Ovulation Predictor Kits (OPK’s) are an important tool that many women who are trying to conceive choose to use to help determine when the best time for conception is. An OPK detects a surge in the Luteinizing hormone (LH) that occurs when ovulation is about to take place. LH is released by the pituitary gland and is always in the bloodstream in small amounts. Its job is to stimulate the ovaries into producing and releasing eggs. The LH indicates that ovulation will happen in about 24 to 36 hours. The day the LH surge is detected and the day after are the most likely time for conception to occur.
Clomid is trade name of the medication Clomiphene citrate. Clomid is a hormone that tricks the pituitary gland into producing more of the hormones FSH and LH. FSH and LH, in turn, stimulate the ovary. Clomid is typically taken in doses from 59 mg to 200 mg, and taken for 5-9 days. Clomid is among the most inexpensive of available fertility drugs. It is easily taken (orally rather than by injection) and it is the first line drug used for ovulation induction in patients with PCOS and other ovulatory disorders.

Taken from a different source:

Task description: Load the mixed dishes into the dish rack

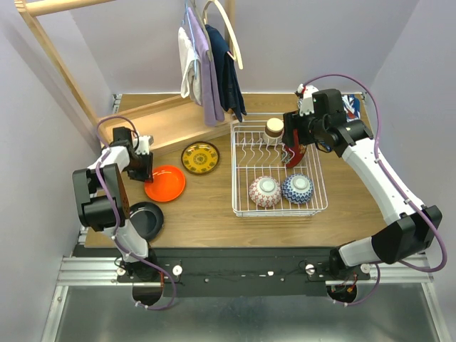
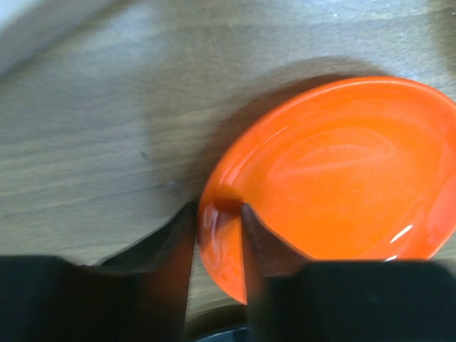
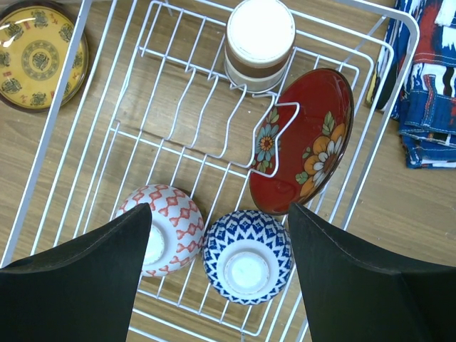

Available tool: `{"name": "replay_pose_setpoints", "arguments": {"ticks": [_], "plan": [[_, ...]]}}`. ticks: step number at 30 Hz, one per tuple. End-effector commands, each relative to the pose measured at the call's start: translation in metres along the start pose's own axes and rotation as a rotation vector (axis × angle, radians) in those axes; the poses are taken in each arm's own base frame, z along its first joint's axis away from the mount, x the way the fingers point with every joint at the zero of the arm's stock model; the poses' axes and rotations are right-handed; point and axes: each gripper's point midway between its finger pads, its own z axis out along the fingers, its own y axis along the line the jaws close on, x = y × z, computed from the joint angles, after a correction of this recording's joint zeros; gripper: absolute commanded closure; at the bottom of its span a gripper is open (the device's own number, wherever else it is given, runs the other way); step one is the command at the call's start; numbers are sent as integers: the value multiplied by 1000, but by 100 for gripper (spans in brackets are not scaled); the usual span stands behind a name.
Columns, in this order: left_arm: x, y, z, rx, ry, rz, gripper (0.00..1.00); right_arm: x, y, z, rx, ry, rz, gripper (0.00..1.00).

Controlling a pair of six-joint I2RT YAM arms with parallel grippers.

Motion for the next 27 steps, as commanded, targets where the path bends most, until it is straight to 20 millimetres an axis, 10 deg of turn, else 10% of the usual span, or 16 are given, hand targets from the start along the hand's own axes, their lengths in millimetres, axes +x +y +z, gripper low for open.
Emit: {"name": "replay_pose_setpoints", "arguments": {"ticks": [1, 6, 11, 20, 27], "plan": [[9, -12, 5, 74, -4, -9, 76, -6, 2, 1, -18, -17, -15, 16], [12, -17, -10, 69, -34, 11, 100, -3, 8, 3, -53, -9, -15, 16], [-14, -32, -47, 113, -168, 143, 100, 3, 24, 3, -157, 7, -63, 16], [-41, -110, -138, 417, -349, 503, 100, 2, 97, -18, -666, 6, -246, 25], [-52, -169, -201, 530, -447, 725, 100, -22, 118, -17, -806, -107, -295, 25]]}}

However, Clomid is a potent and complicated medication. Clomid reacts with all of the tissues in the body that have estrogen receptors, such as the hypothalamus, pituitary, ovary, endometrium, vagina, and cervix. Clomid influences the way that the four hormones required for ovulation, GnRH, FSH, LH and estradiol, relate and interrelate. While we do not completely understand the mechanisms by which this drug works, in essence it appears that Clomid fools the body into believing that the estrogen level is low. This altered feedback information causes the hypothalamus (an area of the brain) to make and release more gonadotropin releasing hormone (GnRH) which in turn causes the pituitary to make and release more FSH and LH. More follicle stimulating hormone and more luteinizing hormone should result in ovulation – the release of one or more mature eggs.
It is possible for Clomid to cause an OPK to register a false positive result. This is most likely to happen if the OPK is used too soon after finishing the prescription for Clomid. OPK manufacturers recommend that you should wait at least three days after stopping Clomid before using an OPK. Thus, if you take Clomid on days 3-7 of your cycle, you can begin to use the OPK on day 10. If you take Clomid on days 5-9, then you should wait until day 12 to use the OPK. Because Clomid causes the release of LH into the bloodstream, the ovulation predictor test will detect this LH. This can provide you with a false positive result, when you are not actually ovulating.